I’m having some issues (again) with Zygote trying to differentiate a UDE using DiffEqFlux. I already encountered an error with Zygote gradients with the sqrt function. For this new issue I still haven’t been able to isolate where it comes from. I have debugged almost all the functions in my code using Zygote.gradient and all the gradients appeared to be correct. More interestingly, this issue seems to be specific to Zygote, when I use the default VJP in DiffEqFlux (i.e. ReverseDiff if I’m not mistaken), everything works fine and the whole code is correctly differentiated. Here is a MWE to reproduce this error. This is as small as I could make it (around 120 lines):

## Environment and packages
using Statistics
using LinearAlgebra
using Random 
using OrdinaryDiffEq
using DiffEqFlux
using Flux
using Tullio
using RecursiveArrayTools

const t₁ = 5                 # number of simulation years 
const ρ = 900                     # Ice density [kg / m^3]
const g = 9.81                    # Gravitational acceleration [m / s^2]
const n = 3                      # Glen's flow law exponent
const maxA = 8e-16
const minA = 3e-17
const maxT = 1
const minT = -25

@views avg(A) = 0.25 .* ( A[1:end-1,1:end-1] .+ A[2:end,1:end-1] .+ A[1:end-1,2:end] .+ A[2:end,2:end] )
@views avg_x(A) = 0.5 .* ( A[1:end-1,:] .+ A[2:end,:] )
@views avg_y(A) = 0.5 .* ( A[:,1:end-1] .+ A[:,2:end] )
@views diff_x(A) = (A[begin + 1:end, :] .- A[1:end - 1, :])
@views diff_y(A) = (A[:, begin + 1:end] .- A[:, 1:end - 1])
@views inn(A) = A[2:end-1,2:end-1]

function loss_iceflow(θ, context, UA) 
    H = context[2]
    tspan = (0.0,t₁)

    iceflow_UDE!(dH, H, θ, t) = iceflow_NN!(dH, H, θ, t, context, temp_series[5], UA) # closure
    iceflow_prob = ODEProblem(iceflow_UDE!,H,tspan,θ)
    ### Remove autojacvec=ZygoteVJP() here to obtain correct gradients with ReverseDiff
    H_pred = solve(iceflow_prob, BS3(), u0=H, p=θ, reltol=1e-6, 
                    sensealg = InterpolatingAdjoint(autojacvec=ZygoteVJP()), save_everystep=false, 
                    progress=true, progress_steps = 10)

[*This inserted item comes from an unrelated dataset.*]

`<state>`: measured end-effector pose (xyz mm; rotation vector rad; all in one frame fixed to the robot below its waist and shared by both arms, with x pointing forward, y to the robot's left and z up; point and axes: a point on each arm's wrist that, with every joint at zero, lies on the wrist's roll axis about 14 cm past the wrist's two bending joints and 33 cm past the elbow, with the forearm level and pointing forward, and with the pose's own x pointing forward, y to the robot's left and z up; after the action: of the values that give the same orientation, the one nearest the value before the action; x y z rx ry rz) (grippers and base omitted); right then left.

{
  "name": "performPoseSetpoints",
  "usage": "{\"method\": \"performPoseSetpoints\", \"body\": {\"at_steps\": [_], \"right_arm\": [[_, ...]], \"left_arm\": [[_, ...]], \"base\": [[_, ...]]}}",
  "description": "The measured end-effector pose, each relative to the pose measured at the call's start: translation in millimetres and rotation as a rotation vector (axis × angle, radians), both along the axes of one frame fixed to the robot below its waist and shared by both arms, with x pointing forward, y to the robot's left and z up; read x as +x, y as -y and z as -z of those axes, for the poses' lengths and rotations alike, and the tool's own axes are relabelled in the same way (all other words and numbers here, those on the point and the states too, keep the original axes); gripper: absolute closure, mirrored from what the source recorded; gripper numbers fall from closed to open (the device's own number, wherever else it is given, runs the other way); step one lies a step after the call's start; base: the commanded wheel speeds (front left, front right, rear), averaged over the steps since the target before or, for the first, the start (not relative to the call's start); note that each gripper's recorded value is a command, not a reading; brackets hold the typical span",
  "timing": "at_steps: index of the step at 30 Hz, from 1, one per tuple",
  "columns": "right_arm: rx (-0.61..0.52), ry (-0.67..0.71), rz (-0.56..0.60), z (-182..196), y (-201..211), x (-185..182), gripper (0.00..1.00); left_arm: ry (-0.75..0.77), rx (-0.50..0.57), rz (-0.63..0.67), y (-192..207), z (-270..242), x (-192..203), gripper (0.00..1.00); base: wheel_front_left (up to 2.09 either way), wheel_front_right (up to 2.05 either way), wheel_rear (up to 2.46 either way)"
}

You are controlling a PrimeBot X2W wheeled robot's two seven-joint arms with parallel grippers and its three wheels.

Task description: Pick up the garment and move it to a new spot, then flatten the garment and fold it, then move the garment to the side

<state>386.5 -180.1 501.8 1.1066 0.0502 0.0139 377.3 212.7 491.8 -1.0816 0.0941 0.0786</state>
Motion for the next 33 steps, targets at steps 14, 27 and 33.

    # Compute loss function for the full batch
    l_H = sum(H_pred.u[end])
    
    return l_H
end

function iceflow_NN!(dH, H, θ, t, context, temps, UA)
    # ArrayPartition(B, H, current_year, temp_series, batch_idx) 

    year = floor(Int, t) + 1
    if year <= t₁
        temp = temps[year]
    else
        temp = temps[year-1]
    end

    A = predict_A̅(UA, θ, [temp]) # FastChain prediction requires explicit parameters
    # Compute the Shallow Ice Approximation in a staggered grid
    dH .= SIA(dH, H, A, context)
end  


# Function without mutation for Zygote, with context as an ArrayPartition
function SIA(dH, H, A, context)
    # Retrieve parameters
    B = context[1]
    # Update glacier surface altimetry
    S = B .+ H

    # All grid variables computed in a staggered grid
    # Compute surface gradients on edges
    dSdx = diff_x(S) / Δx
    dSdy = diff_y(S) / Δy
    ∇S = (avg_y(dSdx).^2 .+ avg_x(dSdy).^2).^((n - 1)/2) 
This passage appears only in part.